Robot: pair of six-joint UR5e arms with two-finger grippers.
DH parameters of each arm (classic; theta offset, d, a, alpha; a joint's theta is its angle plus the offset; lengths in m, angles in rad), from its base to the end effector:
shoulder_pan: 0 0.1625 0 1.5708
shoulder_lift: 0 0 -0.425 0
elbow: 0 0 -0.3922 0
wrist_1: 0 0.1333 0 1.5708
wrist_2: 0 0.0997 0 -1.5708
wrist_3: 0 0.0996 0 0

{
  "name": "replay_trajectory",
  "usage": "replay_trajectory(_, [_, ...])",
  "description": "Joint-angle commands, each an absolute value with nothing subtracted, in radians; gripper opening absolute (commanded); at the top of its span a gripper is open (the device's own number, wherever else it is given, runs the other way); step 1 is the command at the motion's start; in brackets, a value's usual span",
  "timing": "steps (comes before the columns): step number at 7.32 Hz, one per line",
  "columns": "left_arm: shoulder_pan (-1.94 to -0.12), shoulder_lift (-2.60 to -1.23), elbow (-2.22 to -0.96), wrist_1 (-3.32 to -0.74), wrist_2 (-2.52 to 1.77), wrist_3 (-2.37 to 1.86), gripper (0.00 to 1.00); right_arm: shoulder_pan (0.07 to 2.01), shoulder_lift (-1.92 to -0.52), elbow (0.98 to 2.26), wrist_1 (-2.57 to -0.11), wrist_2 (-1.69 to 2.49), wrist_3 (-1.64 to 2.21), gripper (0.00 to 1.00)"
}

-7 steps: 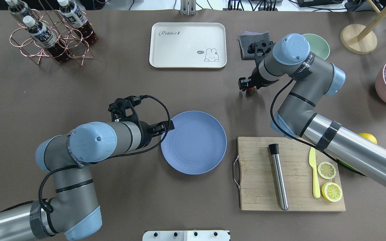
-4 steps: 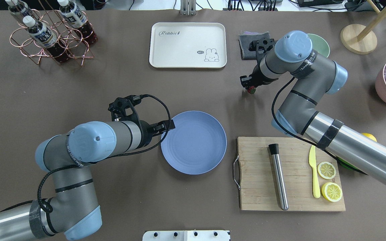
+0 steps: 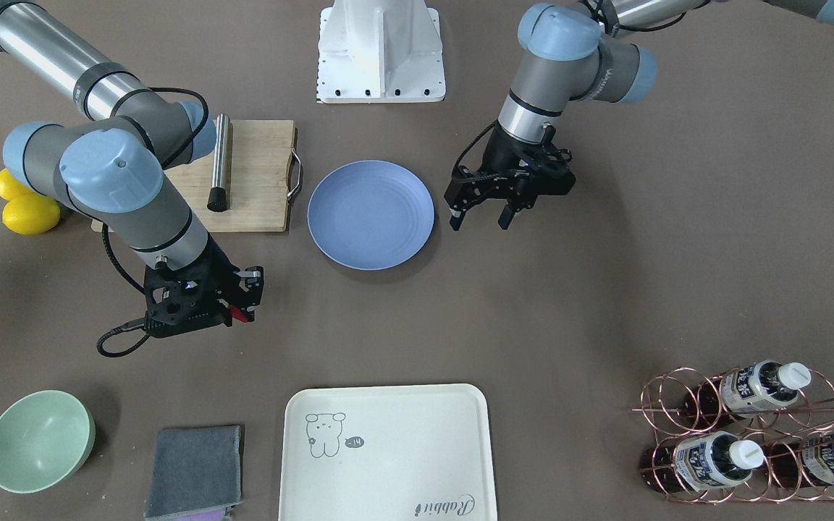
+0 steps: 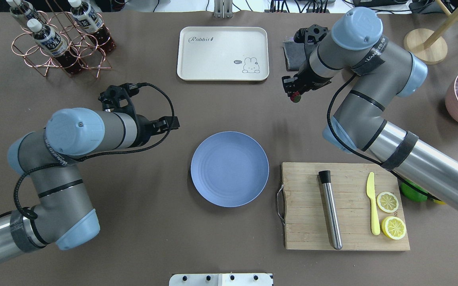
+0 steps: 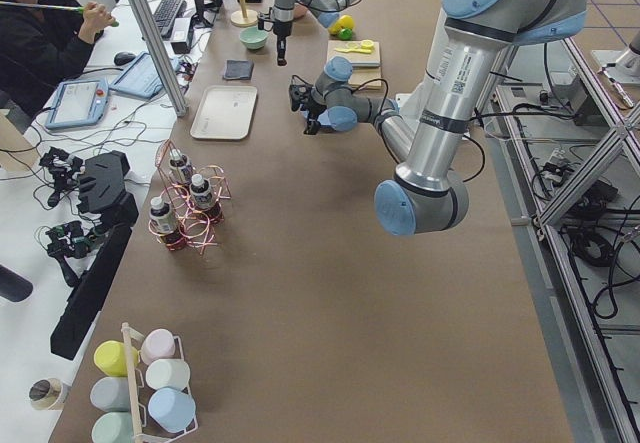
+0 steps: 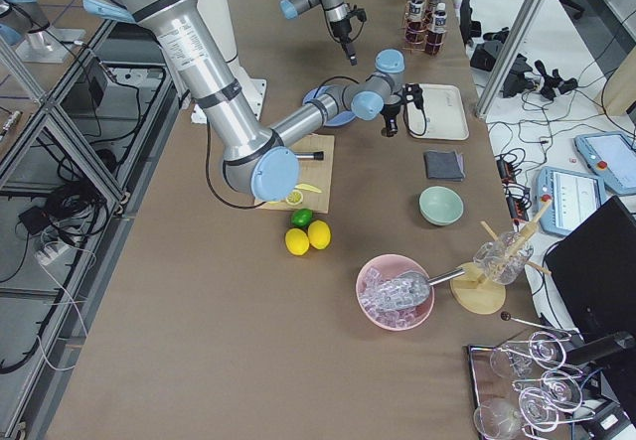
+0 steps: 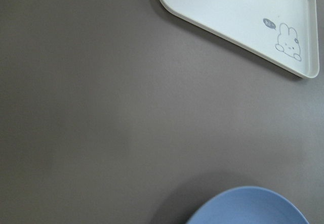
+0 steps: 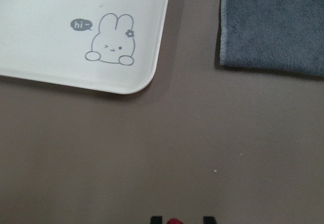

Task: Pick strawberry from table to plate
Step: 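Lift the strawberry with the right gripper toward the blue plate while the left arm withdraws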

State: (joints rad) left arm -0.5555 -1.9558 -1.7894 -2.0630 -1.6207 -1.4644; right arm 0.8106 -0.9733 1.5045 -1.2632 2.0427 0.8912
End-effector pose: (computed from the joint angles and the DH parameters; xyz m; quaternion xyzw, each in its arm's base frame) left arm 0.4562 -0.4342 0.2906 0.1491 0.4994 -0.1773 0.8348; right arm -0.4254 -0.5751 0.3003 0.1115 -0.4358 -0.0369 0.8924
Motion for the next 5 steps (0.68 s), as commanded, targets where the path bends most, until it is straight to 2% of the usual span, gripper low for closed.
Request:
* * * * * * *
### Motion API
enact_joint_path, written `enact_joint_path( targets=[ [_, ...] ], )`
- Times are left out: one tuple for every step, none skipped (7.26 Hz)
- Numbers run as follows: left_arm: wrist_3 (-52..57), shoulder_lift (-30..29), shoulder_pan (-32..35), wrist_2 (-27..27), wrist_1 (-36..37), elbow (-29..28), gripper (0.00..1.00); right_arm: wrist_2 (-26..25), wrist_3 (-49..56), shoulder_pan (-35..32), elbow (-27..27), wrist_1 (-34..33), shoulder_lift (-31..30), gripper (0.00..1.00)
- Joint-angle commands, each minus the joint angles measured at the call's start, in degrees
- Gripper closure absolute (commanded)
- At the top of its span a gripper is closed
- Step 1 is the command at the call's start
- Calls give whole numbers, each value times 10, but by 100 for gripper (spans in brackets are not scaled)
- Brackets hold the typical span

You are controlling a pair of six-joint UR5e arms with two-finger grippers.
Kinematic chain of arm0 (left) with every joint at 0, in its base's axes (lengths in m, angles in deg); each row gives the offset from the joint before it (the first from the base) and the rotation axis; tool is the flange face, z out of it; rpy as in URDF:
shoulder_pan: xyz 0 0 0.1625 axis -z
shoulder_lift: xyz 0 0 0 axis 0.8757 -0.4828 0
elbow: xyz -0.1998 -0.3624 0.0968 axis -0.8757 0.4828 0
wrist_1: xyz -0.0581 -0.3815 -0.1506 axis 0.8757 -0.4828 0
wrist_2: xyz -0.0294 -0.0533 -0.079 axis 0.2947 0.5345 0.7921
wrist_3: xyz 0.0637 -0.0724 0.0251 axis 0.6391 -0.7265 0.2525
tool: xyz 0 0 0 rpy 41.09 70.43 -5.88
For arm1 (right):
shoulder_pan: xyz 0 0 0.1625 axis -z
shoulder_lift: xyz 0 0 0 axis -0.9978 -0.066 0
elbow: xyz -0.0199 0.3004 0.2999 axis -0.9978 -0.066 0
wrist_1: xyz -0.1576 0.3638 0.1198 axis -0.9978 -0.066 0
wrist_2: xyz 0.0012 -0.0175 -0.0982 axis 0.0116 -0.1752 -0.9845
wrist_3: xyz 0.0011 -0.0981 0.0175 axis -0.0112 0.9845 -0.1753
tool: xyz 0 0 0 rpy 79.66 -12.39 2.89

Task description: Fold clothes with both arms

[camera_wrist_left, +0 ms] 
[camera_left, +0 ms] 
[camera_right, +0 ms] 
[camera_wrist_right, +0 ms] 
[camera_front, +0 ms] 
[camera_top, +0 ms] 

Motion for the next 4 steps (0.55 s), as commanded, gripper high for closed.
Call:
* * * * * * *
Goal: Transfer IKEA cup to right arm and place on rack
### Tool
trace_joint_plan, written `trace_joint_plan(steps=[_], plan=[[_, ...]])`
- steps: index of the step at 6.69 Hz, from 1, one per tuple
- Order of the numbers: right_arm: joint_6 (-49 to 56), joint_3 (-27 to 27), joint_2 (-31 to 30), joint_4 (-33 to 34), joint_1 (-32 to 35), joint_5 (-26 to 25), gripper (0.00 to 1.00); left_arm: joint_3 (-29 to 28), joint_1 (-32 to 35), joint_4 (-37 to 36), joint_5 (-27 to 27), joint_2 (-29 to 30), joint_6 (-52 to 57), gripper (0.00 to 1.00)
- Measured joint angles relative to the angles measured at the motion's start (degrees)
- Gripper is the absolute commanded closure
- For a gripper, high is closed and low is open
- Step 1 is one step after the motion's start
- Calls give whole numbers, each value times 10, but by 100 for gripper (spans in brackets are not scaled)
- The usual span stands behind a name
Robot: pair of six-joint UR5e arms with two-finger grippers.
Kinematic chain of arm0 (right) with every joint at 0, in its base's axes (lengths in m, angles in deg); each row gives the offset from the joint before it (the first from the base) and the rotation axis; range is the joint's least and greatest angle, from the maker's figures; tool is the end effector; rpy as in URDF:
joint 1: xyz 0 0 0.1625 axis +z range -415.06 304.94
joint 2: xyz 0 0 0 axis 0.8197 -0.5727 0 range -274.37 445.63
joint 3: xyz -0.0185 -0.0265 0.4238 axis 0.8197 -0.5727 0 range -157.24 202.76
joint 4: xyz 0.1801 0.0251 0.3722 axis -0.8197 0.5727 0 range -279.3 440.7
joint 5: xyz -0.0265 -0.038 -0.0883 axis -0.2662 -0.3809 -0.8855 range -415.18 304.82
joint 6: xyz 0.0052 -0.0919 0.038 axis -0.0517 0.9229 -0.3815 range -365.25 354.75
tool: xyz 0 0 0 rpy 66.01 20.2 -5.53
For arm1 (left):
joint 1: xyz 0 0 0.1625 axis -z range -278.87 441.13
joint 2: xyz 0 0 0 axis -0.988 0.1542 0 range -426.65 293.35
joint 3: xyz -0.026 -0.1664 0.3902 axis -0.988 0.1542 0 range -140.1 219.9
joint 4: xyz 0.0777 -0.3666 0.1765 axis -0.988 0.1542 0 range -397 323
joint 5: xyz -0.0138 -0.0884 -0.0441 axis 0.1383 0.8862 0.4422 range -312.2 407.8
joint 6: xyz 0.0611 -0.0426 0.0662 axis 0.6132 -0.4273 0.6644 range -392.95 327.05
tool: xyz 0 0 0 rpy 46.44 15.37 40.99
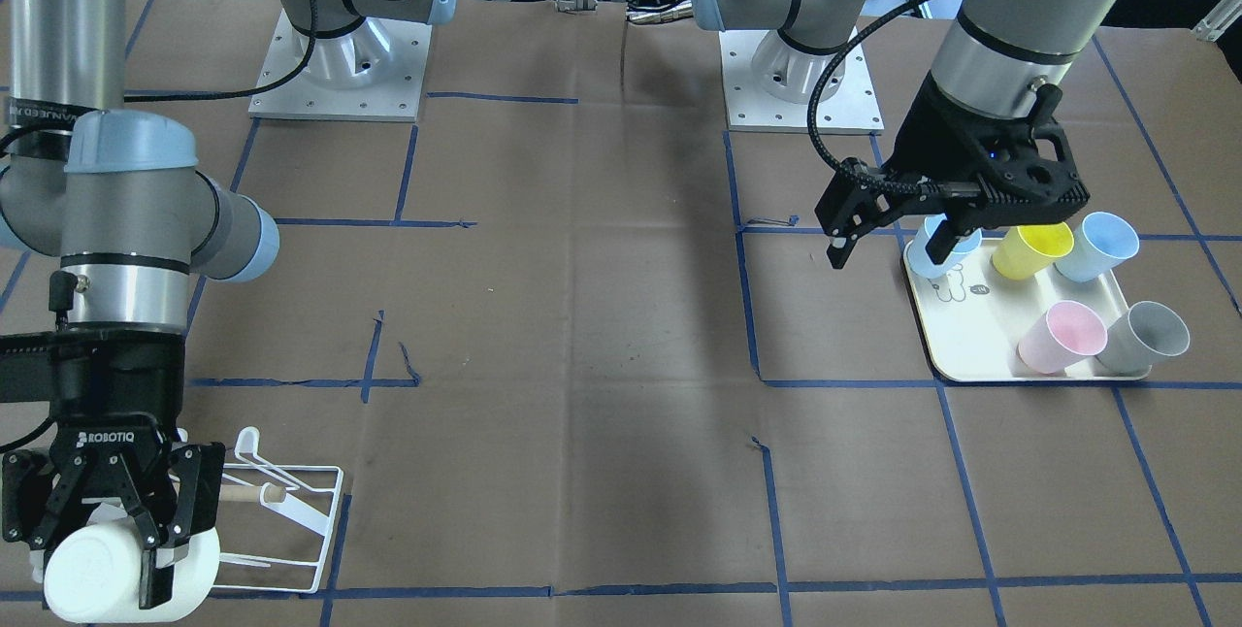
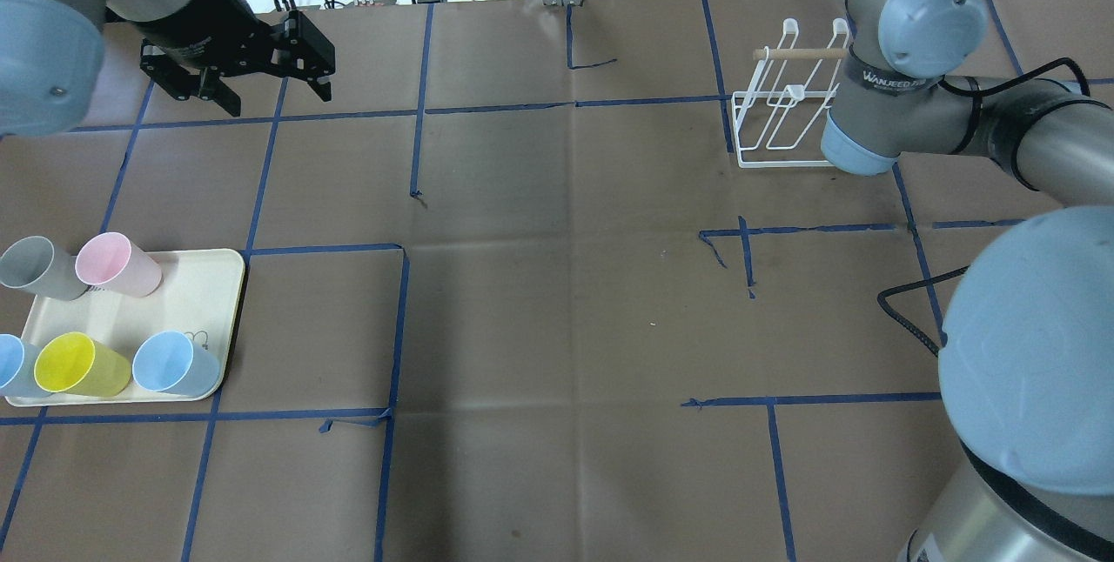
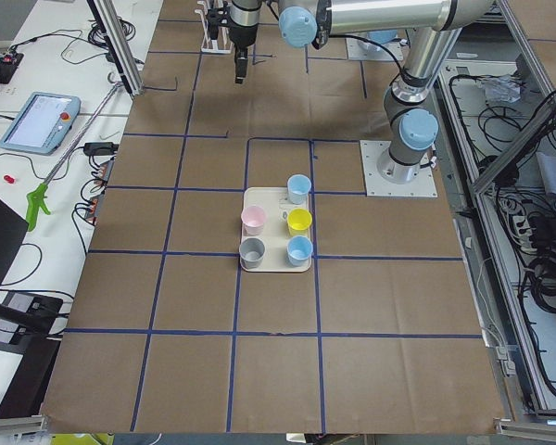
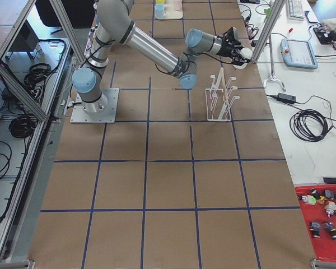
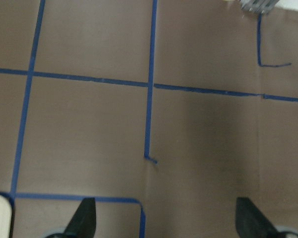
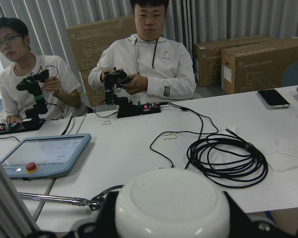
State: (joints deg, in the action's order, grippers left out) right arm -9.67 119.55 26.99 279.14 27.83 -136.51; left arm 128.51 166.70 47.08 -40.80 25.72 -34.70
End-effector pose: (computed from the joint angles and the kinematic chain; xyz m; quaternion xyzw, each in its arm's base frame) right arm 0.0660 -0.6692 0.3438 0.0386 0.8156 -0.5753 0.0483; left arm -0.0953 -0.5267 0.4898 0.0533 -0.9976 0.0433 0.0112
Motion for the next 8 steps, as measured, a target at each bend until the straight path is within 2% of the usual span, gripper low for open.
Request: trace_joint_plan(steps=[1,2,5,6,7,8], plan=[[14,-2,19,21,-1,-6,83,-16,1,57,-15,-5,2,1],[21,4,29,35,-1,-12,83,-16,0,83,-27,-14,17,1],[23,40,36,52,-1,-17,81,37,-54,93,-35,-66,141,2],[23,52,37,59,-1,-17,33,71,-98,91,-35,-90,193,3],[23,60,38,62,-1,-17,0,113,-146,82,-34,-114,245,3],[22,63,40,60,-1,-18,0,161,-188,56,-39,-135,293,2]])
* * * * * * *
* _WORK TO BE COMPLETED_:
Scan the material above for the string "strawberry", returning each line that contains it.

* _SOLUTION FOR THIS PROBLEM_:
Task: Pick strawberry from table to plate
Step: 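Lift the strawberry with the right gripper toward the blue plate while the left arm withdraws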

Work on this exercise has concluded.